配分額 *注記 |
3,000千円 (直接経費: 3,000千円)
2004年度: 1,000千円 (直接経費: 1,000千円)
2003年度: 1,000千円 (直接経費: 1,000千円)
2002年度: 1,000千円 (直接経費: 1,000千円)
|
研究概要 |
勝負手探索の理論的考察を深め,従来の相手モデル探索[Iida 1993]で必要とされる相手プレイヤに関する詳細なモデルが得られない状況でも勝負手探索が可能となるアルゴリズムを考案した。ここでいう相手の詳細なモデルとは,相手の棋風に相当するが,対戦者が計算機である場合には,評価関数や先読みの深さなどを意味する。主たるアイデアは,最善応手手順周辺の探索ノード数が最大化するようにすることで局面の複雑化をはかることである。AND/OR木探索の視点では,証明数が大きな値となるような変化に誘導することに相当する。こうすることで劣勢において,相手は最善を選択するのが最も困難な状況になることが期待できる。複雑なゲームでは,提案するアイデアを適用することで,特別な相手のモデルを得ていなくても,自然な意味での勝負手を行うことができる。
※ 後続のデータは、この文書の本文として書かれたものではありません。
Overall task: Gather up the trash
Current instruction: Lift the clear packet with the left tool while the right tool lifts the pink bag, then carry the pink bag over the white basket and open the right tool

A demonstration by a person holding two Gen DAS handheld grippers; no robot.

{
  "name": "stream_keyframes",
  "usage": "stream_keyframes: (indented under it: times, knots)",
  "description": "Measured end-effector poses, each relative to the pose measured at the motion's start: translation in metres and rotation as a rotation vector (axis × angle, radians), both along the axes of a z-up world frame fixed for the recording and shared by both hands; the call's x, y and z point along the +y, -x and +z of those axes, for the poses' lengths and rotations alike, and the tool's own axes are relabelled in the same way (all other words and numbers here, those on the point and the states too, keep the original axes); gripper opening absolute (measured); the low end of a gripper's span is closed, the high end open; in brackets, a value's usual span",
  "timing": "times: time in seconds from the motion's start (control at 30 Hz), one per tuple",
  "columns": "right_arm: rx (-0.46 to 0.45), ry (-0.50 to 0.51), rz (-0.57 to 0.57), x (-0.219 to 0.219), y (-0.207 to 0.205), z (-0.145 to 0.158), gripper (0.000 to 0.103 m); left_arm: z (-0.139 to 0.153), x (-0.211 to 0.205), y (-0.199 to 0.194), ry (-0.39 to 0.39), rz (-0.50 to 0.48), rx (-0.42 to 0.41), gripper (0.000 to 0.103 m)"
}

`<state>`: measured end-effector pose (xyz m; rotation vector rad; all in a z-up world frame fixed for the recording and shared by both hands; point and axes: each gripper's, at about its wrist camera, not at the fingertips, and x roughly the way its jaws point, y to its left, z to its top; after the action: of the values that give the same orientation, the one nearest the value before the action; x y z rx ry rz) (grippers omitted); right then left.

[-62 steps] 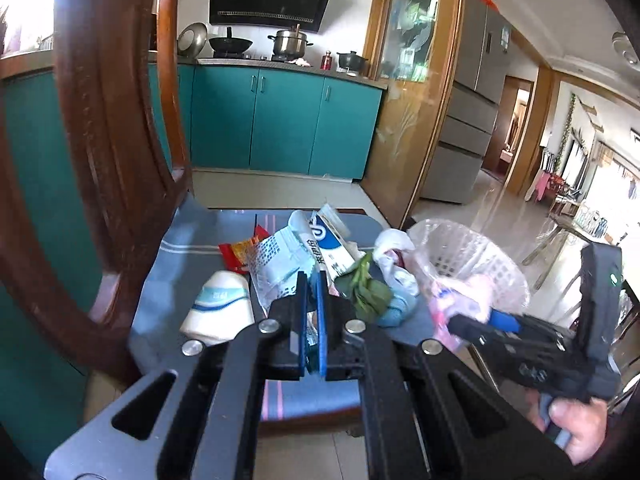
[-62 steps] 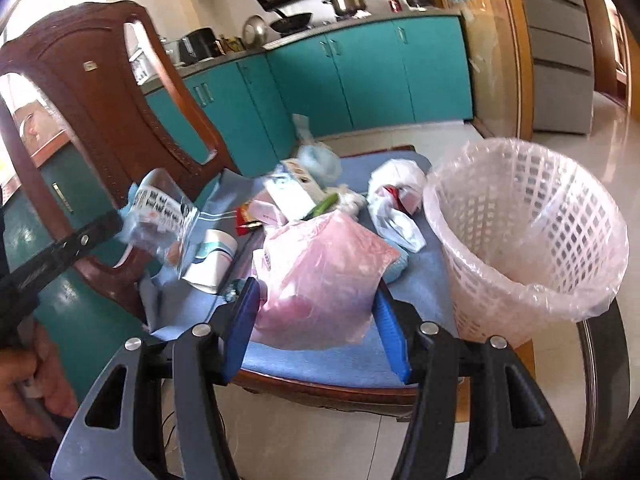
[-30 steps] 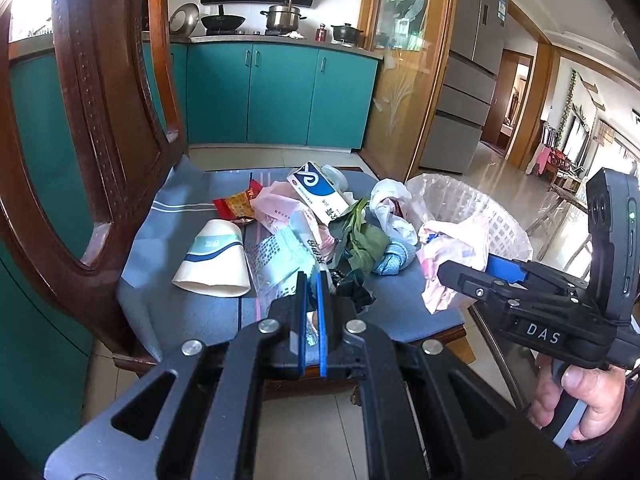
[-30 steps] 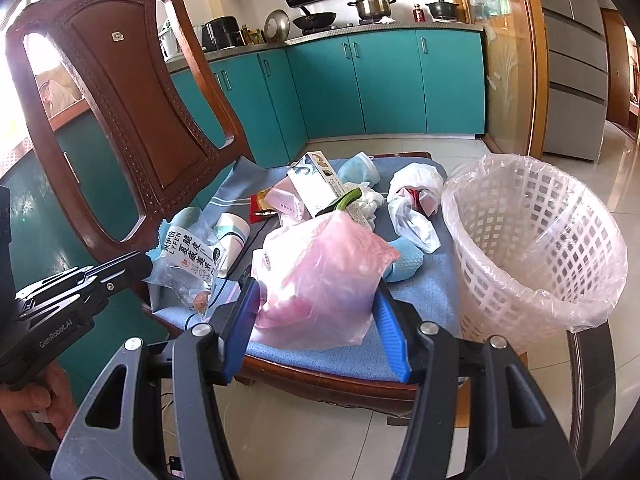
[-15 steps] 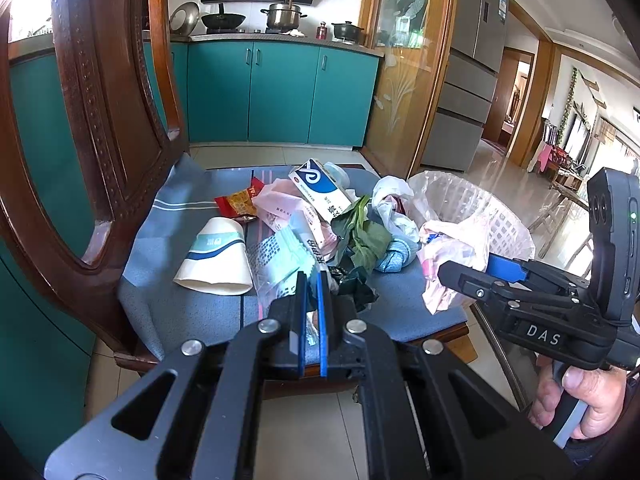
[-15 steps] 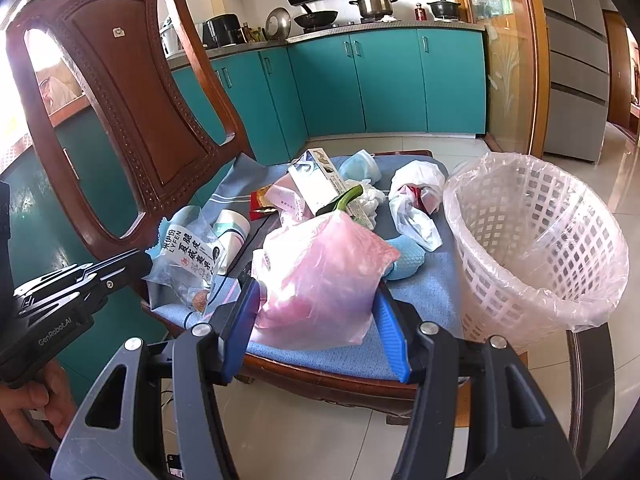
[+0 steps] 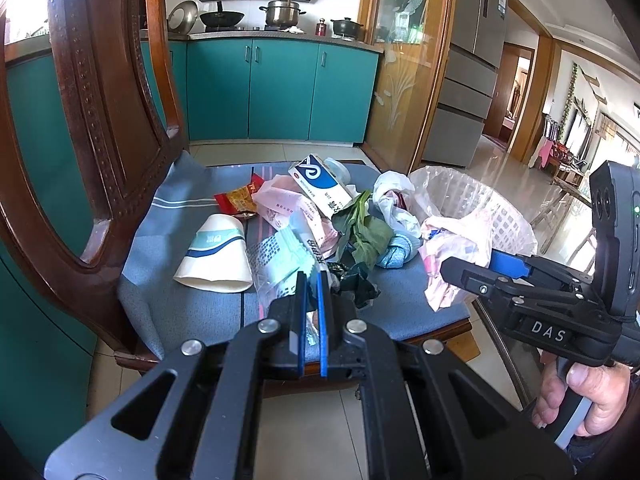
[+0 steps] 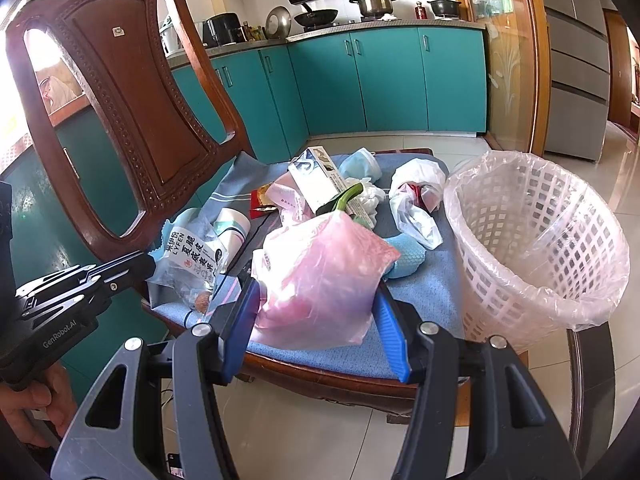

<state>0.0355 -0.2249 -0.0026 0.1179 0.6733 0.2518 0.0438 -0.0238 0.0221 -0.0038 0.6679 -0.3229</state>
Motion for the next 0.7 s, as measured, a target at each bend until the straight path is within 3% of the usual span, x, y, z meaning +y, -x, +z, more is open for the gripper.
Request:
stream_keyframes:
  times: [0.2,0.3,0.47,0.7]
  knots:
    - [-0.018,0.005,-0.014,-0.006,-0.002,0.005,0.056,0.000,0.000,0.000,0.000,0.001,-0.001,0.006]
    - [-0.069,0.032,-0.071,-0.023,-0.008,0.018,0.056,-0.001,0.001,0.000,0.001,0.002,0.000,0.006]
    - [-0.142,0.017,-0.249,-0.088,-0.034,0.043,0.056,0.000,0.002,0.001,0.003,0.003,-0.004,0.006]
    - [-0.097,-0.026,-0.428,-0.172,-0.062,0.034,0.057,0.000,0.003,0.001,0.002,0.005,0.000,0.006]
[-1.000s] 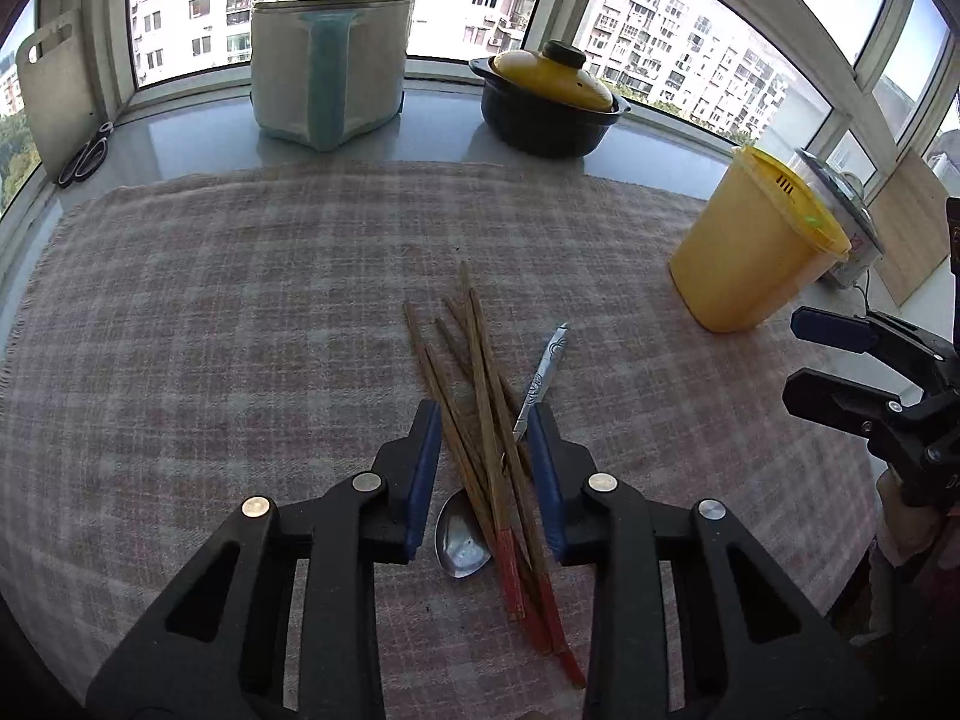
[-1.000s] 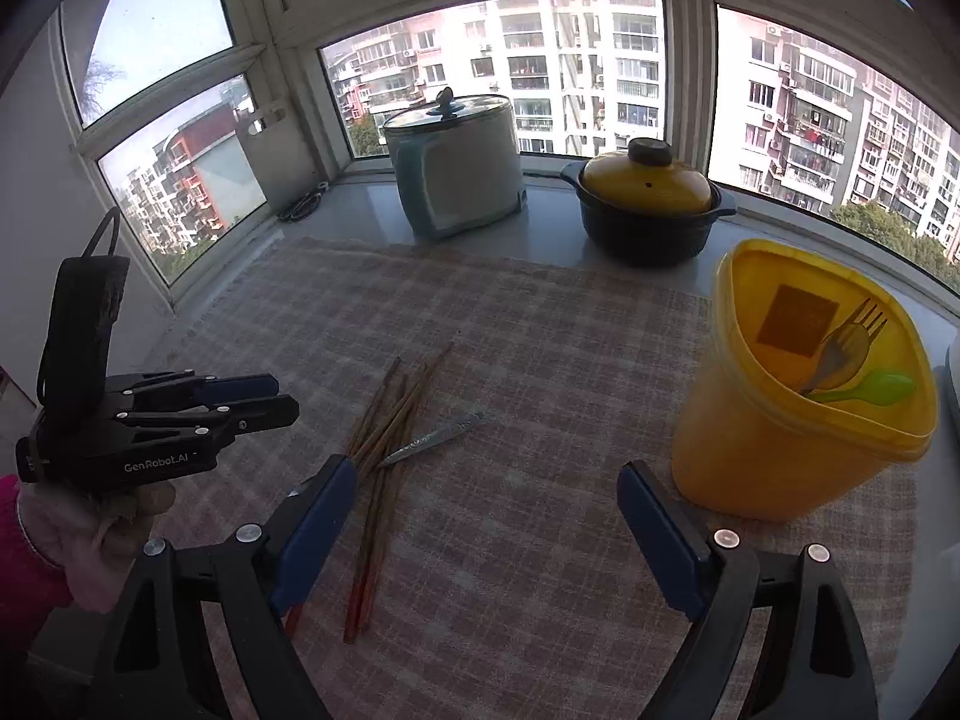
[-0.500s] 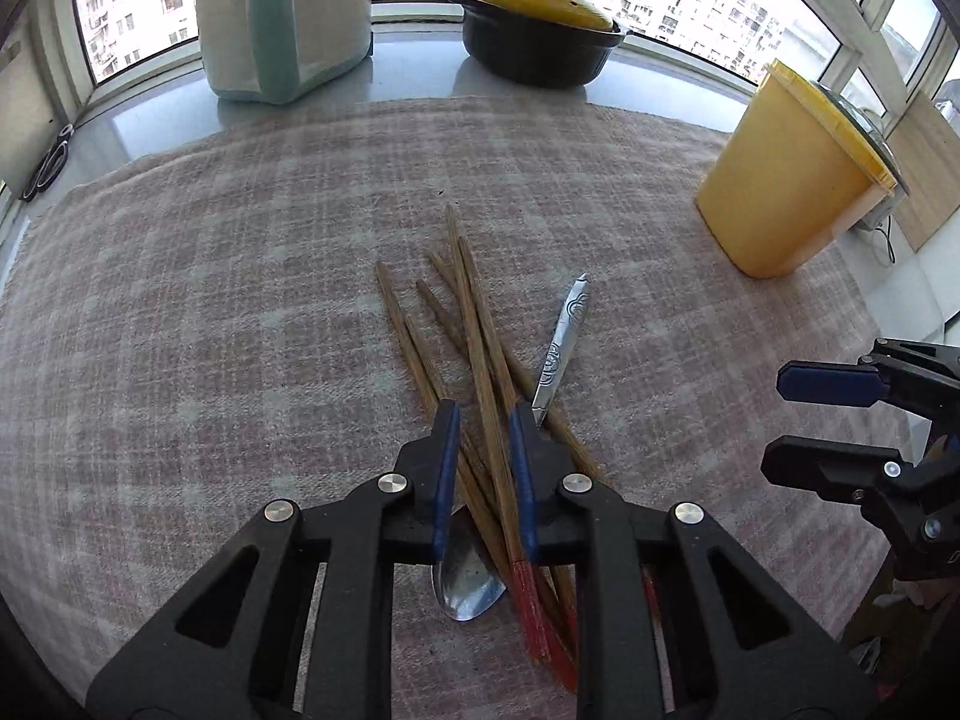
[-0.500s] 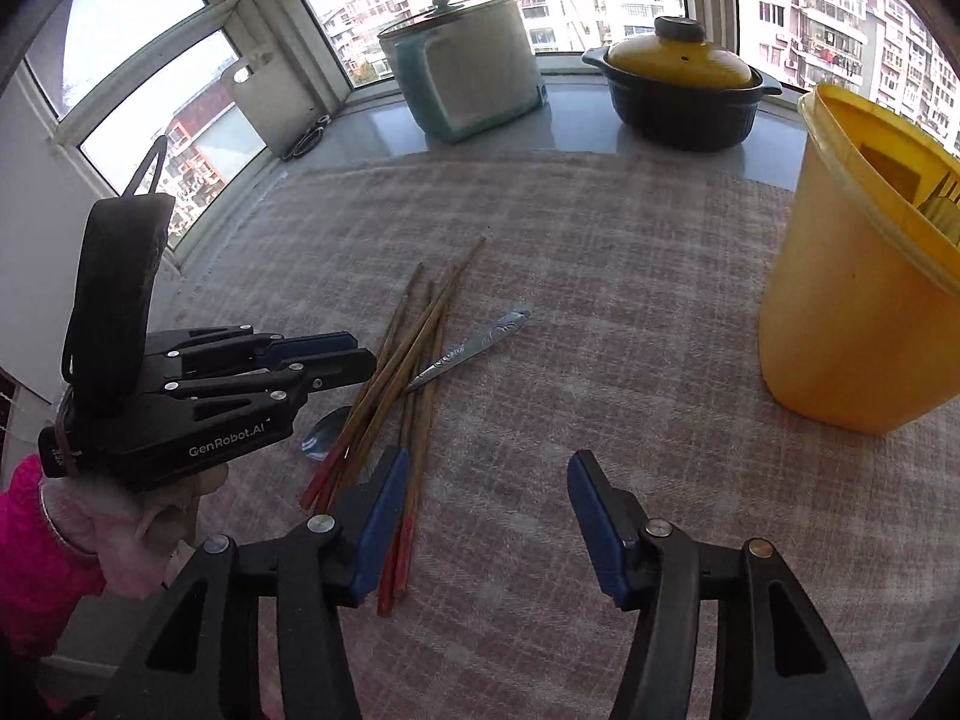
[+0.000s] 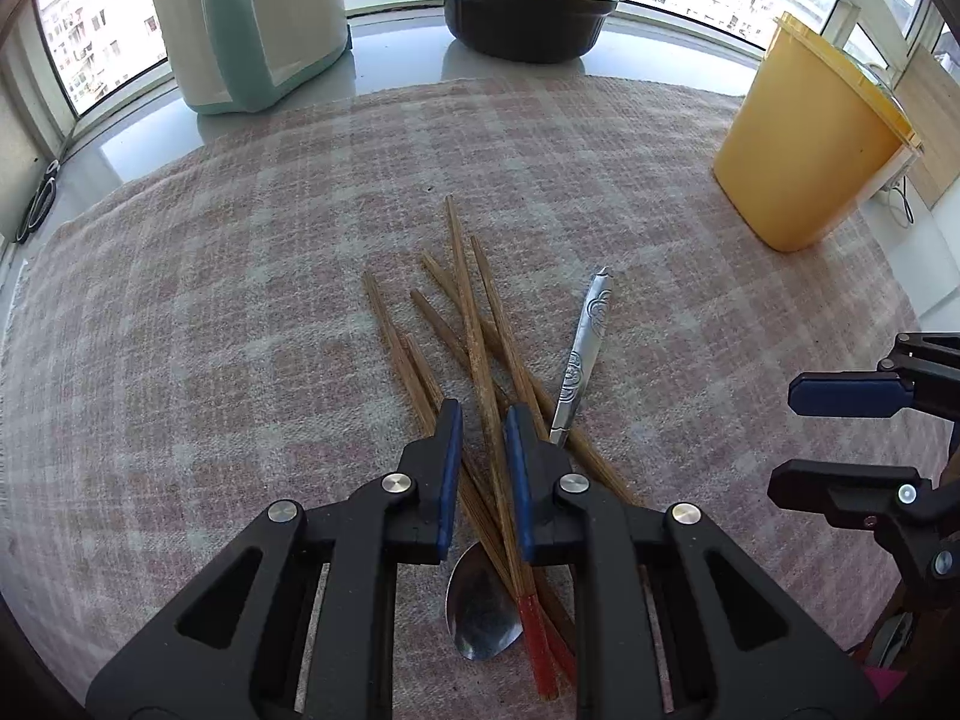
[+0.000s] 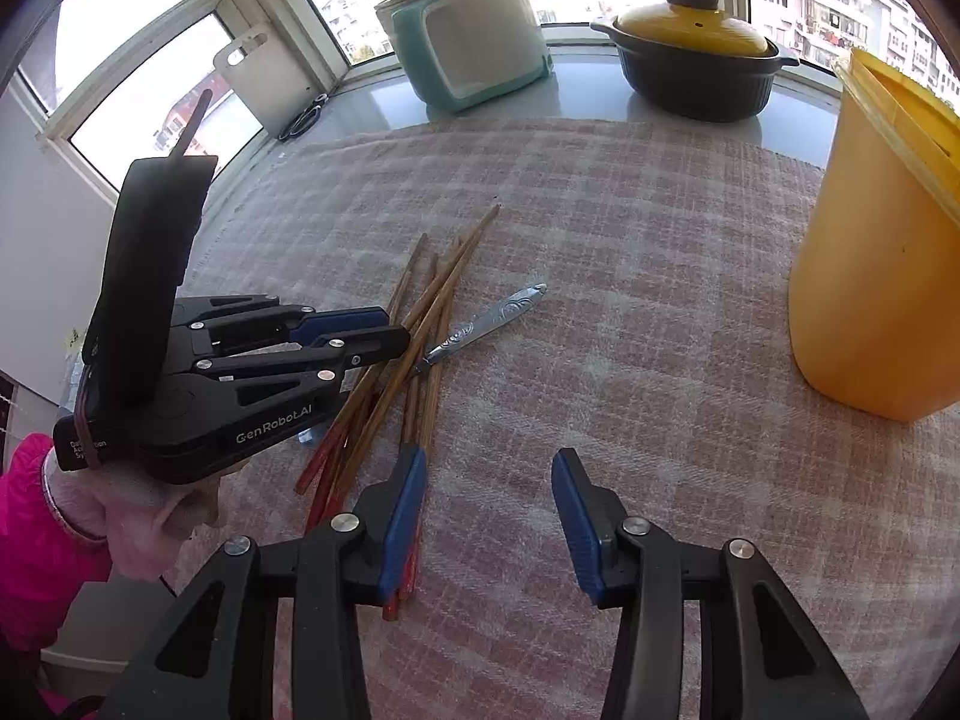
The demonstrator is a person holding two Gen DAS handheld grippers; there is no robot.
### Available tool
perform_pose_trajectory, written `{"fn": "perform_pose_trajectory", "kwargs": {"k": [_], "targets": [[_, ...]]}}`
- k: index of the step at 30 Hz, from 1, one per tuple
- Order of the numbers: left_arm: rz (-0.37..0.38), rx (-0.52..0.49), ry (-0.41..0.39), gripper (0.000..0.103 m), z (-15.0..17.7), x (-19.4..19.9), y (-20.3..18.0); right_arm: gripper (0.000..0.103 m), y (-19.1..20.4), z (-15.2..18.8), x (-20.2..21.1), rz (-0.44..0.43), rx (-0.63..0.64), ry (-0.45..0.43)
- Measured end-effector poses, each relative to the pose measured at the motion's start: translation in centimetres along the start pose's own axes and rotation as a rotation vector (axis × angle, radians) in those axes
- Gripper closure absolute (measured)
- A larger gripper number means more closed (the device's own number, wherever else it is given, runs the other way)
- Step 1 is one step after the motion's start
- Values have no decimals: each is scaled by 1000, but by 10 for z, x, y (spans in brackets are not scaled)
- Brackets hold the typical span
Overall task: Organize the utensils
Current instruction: 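Close the left gripper on a chopstick while the right gripper closes on another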
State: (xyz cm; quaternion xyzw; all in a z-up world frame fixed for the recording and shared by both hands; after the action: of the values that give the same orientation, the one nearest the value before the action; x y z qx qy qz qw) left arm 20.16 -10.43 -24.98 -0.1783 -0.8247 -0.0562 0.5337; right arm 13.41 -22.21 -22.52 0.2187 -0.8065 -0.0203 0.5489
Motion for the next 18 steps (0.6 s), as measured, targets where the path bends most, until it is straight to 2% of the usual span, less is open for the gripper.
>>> {"fn": "perform_pose_trajectory", "kwargs": {"k": [3, 8, 18], "targets": [[12, 11, 6, 89, -2, -3, 2, 57, -2, 0, -3, -2, -7, 6], [27, 58, 11, 98, -1, -1, 11, 59, -3, -1, -10, -7, -15, 23], [60, 170, -15, 98, 6, 7, 34, 65, 5, -9, -35, -33, -8, 83]]}}
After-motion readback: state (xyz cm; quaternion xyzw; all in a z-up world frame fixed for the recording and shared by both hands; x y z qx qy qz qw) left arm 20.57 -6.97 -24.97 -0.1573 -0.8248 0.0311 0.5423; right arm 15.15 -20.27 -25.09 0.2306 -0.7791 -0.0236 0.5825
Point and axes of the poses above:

これまで劣勢の大小に関係なく,通常のミニマックスのセンスで着手を選択すると,全体的レベルにそぐわない奇妙な指し手を選ぶのが計算機の大きな特徴の一つであった。しかし,今回の研究成果により最後まで勝負手を放ち,計算機が人間エキスパートのような振る舞いを示すことが可能となったと言える。 通常の意味での探索アルゴリズムや評価関数の調整を実施して将棋プログラムを作成し,世界選手権などに参加し,その成果を評価した。世界大会で二次予選を2位で予選通過し決勝へと進むことができた。たくさんの試合を行う大会では,優勢な試合を確実に勝ち,劣勢において逆転の可能性を最大化することが欠かせない。そのような意味で,大会の成果は本提案アイデアの有効性を示している。